**Exercise prompt:**
Report only how many lines below include "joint".

**Information provided:**
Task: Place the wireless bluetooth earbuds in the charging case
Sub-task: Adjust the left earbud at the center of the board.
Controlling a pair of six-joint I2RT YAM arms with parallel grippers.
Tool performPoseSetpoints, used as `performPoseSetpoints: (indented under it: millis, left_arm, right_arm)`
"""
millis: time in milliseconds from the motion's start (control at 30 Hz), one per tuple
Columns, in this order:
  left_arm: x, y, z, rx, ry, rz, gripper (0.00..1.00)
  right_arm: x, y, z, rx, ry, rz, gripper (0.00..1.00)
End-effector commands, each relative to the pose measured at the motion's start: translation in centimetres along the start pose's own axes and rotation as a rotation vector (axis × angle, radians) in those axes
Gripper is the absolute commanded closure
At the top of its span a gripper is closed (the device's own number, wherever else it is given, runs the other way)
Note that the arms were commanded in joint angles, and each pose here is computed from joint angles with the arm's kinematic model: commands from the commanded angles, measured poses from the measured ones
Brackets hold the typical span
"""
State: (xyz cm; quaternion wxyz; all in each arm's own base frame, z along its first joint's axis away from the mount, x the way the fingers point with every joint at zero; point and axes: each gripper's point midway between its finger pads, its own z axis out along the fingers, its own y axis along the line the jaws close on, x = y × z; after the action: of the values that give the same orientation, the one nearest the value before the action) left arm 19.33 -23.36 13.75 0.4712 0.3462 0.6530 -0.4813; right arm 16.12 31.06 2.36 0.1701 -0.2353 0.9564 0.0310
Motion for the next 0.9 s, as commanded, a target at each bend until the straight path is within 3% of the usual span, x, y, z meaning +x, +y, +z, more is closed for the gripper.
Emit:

**Result for this exercise:**
3